Hayvanseverim, hak ederse insan da sevebilirim
İnanın artık hayata bakış açım bu. Hayvanların sevgi, emek, ilgi gibi kavramlara insanlardan daha çok değer verdiklerini defalarca tecrübe ettim. Onların iyi niyet, karşılıksız sevgi ve saflığını gördükçe yaşımla beraber sevgim de arttı. Küçücük bebekken koyun sürüsünün içine dalıp hepsine sarılmaya çalışan bir kız çocuğu… Hiçbir zaman korkmadım onlardan, onlar da sağ olsun hiç pişman etmediler beni 🙂 Hayvanlarla yaşamayı, onlarla dost olmayı küçükken öğrendim. Şimdi Piyaz’la harika bir hayatımız var ve özetle “kapıda karşılanmadığım, soğuk kış günlerinde battaniyemi paylaşmadığım, beraber film izlemediğim, banyo yaparken kapıda bir nöbetçinin olmadığı, montumun önüne sıkıştırıp buz gibi havalarda beraber yürüyüş yapmadığım, veteriner kapılarını aşındırmadığım, her türlü kuru/yaş mama hakkında ihtisas yapamayacağım, her gün kaka/çiş temizlemek zorunda kalmadığım, motosiklette önüme astığım çantadan yüzüme şaşkın şaşkın bakan o gözleri göremediğim, gece tuvalete tek başıma gidip geldiğim, gün içinde işe çok daldığımda arka odadan “kızz neredesin” diye bağıran birinin olmadığı, acil evden çıkmam gerektiği her an kıyafetlerime yapışmış minik tüyleri temizlemek zorunda kalmadığım, ağlarken göz yaşımın yalanmadığı, gece sarılıp uyumadığım, ellerimdeki minik oyun çiziklerinin ve orası burası tırtıklanmış ev eşyalarının olmadığı” bir hayat istemiyorum diyebilirim!
Her kedi özeldir!
Robert A. Heinlein’ın bir sözünü çok severim “Kadınlar ve kediler canları nasıl isterlerse öyle davranırlar; erkekler ve köpekler kendilerini bu fikre alıştırsalar iyi ederler”. Piyaz bana çok benziyor ya da ben ona bilmiyorum. O yüzden çok iyi anlaşıyoruz. Özgürlüğüne çok düşkün, canı ne isterse o, hiç söz dinlemez. Yap dediğini yapmaz, yapma dediğini zevkle yerine getirir. Kafasına koyduğunu illa yapar. O an imkan bulamadıysa erteler, vazgeçmiş gibi görünse de inanın yapıncaya kadar uğraşır asla iptal etmez; sadece erteler. Klasik herkes uyurken uyanır, evdekilerin hepsini kaldırdıktan sonra evin baş köşesinde uyur. Eve sevmediği insanlar geldi mi onlar gidene kadar ortaya çıkmaz.

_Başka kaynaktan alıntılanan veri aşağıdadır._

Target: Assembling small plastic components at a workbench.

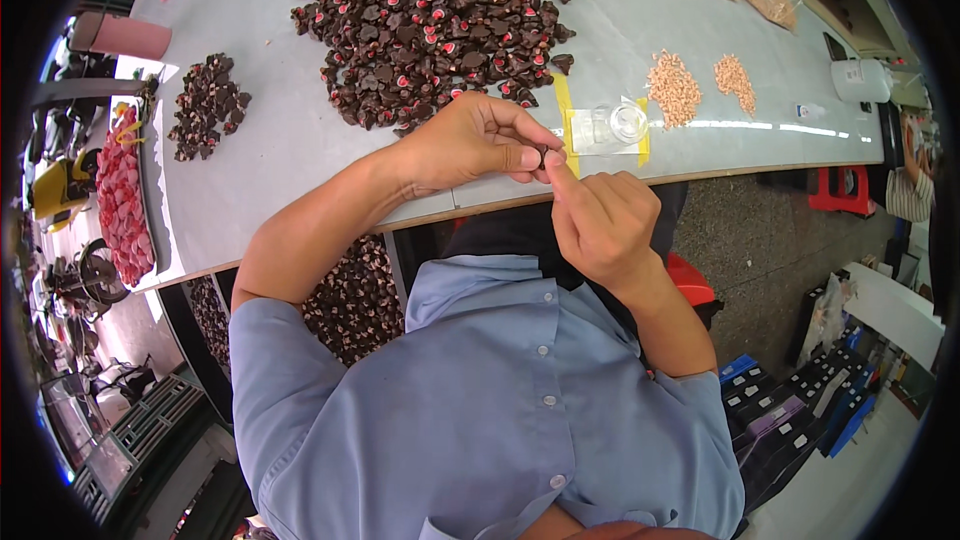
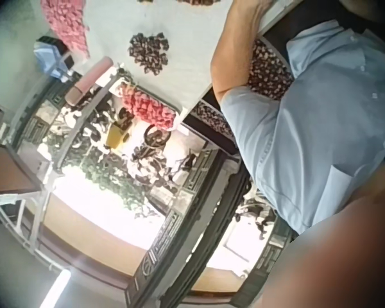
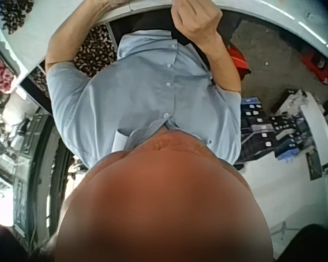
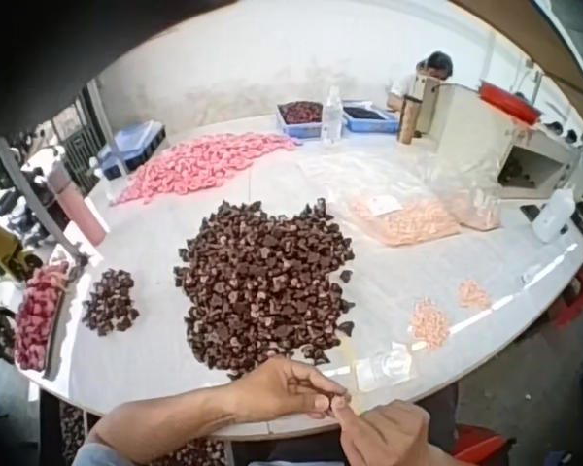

İp, fare oyuncağı, lazer vs hayatta işi olmaz, asla oynamaz. Oynatmaya çalıştığın anda sana öyle bir bakar ki kendini dünyanın en saf kedi sahibi hissedersin 🙂 Kumunu temizledikten sonra daha çöpünü kapıya atmadan içine girip bir güzel keyif çıkarır. Senin onu ne zaman sevmek istediğinin önemi yok, o sevilmek istemiyorsa asla yanaşmaz. Ama o sevilmek istedi ve siz meşgulseniz yandınız! Bas bas bağırıp, istediğini alıncaya kadar susmayabilir. Mamanın dibinde biraz kaldıysa hayatta yemez. O dökülüp temiz taze mama konulacak. Et, balık, tavuk hayatta işi olmaz, paşam hamur işi seviyor; simit, poğaçaya asla hayır demez. Daha birine pati atmışlığı, saldırmışlığı, bilinçli tırnakladığı görülmemiştir. Bazen ben sevgim içimden taşınca ısırıyorum o sadece çok acıklı bir “miyaaaaoowww” sesi çıkarmakla yetiniyor. “Yapmaaaaa” der gibi… Yani bu özelliklerinden dolayı kedigillerden olduğuna dair şüphe duymuyor değilim.
Sokak hayvanlarına gelince…
“Sokak hayvanlarını koruyalım”, “Sokak hayvanlarına sahip çıkalım” gibi klişe sözleri söylemeyeceğim. Maalesef artık son dönemde insan ırkından gördükleri zulümler öyle uç noktalara ulaştı ki ben artık sadece “Sokak hayvanlarını rahat bırakalım” diyeceğim. Bu dünya, evren bizim tekelimizde değil. Onlar da yaratımın bir parçası, doğa bizim ortak alanımız. Sadece bize ait değil. Bunu artık hazmedip buna göre yaşamaya çalışmamız yeterli… Çok başka bir şey yapmaya gerek yok. Bizden olmayan, bizim gibi düşünmeyen her varlığa, düşünceye, oluşuma sadece biraz ‘saygı’ göstersek hepimizin hayatı daha kolaylaşacak.